Spinach, Ricotta & Hazelnut Rigatoni

  • 3 1/2 cups rigatoni pasta
  • 1 tsp salt
  • 1/4 cup butter
  • 1 tsp olive oil
  • 2 garlic cloves, sliced
  • 1 red chili, finely chopped
  • 3/4 cups hazelnuts, diced
  • 1 tbsp ricotta cheese
  • 3/4 cup parmesan cheese, grated
  • 3 1/2 cups baby spinach leaves

Here’s how

  1. Bring a large pan of salted water to the boil and cook the rigatoni for 9 minutes, or until al dente.
  2. While the pasta cooks, prepare the sauce.

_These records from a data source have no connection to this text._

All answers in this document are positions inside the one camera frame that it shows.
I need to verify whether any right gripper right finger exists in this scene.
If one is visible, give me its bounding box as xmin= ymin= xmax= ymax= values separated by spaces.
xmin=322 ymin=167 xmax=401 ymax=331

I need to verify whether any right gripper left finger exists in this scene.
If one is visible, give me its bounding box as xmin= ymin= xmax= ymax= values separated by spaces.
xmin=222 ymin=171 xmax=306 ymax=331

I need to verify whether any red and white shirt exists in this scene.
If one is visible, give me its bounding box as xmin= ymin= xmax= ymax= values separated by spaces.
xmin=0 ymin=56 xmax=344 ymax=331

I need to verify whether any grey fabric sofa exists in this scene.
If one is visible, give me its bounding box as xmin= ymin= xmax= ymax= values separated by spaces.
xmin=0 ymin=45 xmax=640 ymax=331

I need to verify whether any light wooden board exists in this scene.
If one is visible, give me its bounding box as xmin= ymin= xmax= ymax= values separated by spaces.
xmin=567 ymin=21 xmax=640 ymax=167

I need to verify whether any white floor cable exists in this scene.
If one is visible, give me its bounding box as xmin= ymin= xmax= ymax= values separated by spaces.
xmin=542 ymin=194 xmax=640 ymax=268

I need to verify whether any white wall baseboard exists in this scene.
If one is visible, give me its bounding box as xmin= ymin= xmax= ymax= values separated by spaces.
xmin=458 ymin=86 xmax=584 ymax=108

  3. Melt the butter and olive oil in a large frying pan over medium heat.
  4. Add the sliced garlic and chopped red chili, allowing them to soften and release their flavor.

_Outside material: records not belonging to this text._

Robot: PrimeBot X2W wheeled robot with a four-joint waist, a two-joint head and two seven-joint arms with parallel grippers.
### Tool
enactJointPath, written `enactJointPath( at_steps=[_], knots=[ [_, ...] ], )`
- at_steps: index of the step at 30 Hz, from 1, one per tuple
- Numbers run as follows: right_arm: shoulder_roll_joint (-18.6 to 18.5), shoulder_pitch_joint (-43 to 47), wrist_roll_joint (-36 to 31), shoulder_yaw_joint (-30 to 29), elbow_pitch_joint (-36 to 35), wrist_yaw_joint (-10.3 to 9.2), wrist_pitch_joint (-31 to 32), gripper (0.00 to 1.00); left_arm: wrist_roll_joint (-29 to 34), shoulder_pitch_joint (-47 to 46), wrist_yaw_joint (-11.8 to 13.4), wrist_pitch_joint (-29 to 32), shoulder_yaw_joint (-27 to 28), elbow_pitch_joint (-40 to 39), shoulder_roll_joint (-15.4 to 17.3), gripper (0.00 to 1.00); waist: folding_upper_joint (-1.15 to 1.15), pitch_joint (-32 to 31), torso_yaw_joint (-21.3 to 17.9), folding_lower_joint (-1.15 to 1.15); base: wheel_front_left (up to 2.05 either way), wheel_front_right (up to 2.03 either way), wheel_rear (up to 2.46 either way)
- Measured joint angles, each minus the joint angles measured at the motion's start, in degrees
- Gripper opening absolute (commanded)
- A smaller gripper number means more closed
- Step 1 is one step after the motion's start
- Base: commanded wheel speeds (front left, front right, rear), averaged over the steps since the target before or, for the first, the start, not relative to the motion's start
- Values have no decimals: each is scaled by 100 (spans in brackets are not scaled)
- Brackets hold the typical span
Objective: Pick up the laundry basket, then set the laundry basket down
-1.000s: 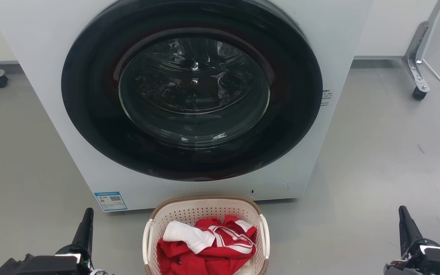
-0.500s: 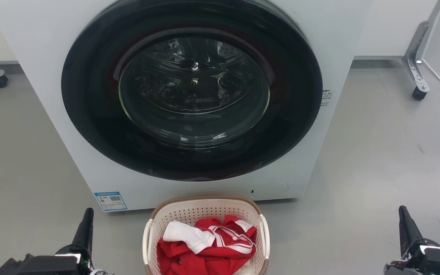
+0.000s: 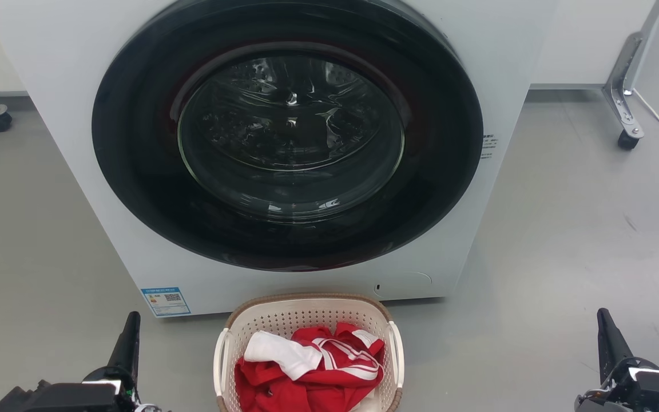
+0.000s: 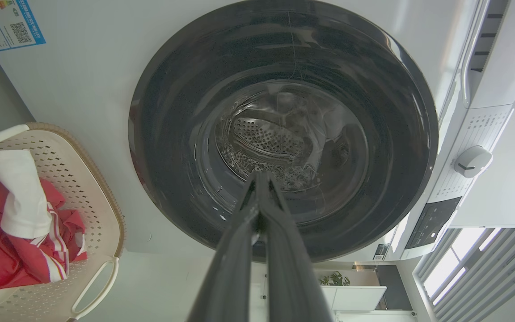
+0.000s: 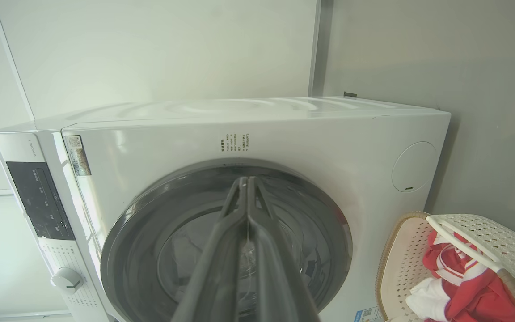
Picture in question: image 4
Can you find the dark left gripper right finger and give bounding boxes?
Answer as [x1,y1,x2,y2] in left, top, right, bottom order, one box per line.
[260,172,332,322]

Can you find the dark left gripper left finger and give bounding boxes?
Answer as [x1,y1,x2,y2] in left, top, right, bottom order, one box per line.
[189,172,262,322]

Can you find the cream perforated laundry basket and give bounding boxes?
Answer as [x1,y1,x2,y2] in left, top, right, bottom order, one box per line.
[0,123,126,322]

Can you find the green potted plant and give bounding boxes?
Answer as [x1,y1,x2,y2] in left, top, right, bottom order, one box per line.
[319,271,351,287]

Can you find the white cabinet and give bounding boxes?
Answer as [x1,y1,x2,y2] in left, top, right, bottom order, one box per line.
[321,285,388,311]

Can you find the round black glass washer door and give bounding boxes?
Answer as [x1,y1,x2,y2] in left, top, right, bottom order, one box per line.
[128,0,439,263]

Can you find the black washer display panel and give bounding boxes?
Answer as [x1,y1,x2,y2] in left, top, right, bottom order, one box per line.
[404,197,462,250]

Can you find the grey window blinds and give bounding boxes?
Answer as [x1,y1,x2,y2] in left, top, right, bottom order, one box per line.
[414,228,515,322]

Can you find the white washer control knob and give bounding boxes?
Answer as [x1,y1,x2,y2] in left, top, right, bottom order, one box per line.
[453,145,494,178]

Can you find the white front-load washing machine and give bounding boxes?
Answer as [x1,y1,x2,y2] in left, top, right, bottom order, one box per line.
[0,0,515,264]

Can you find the white detergent drawer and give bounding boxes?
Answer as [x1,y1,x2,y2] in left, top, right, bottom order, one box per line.
[461,0,515,109]

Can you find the blue energy label sticker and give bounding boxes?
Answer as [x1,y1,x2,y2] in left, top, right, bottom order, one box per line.
[0,0,46,52]

  5. Stir in the diced hazelnuts, letting them toast slightly for a deeper, roasted flavor.
  6. Add one ladle of pasta cooking water to the frying pan—this starchy water helps create a silky, emulsified sauce that binds everything together.
  7. Stir in the ricotta cheese and most of the grated parmesan, saving a little for the final garnish.
  8. Once the pasta is cooked, drain and add it directly to the pan, followed by the baby spinach leaves.
  9. Toss everything together until the spinach wilts and the pasta is coated in the creamy, nutty sauce.
  10. Finish with the remaining parmesan cheese and serve immediately.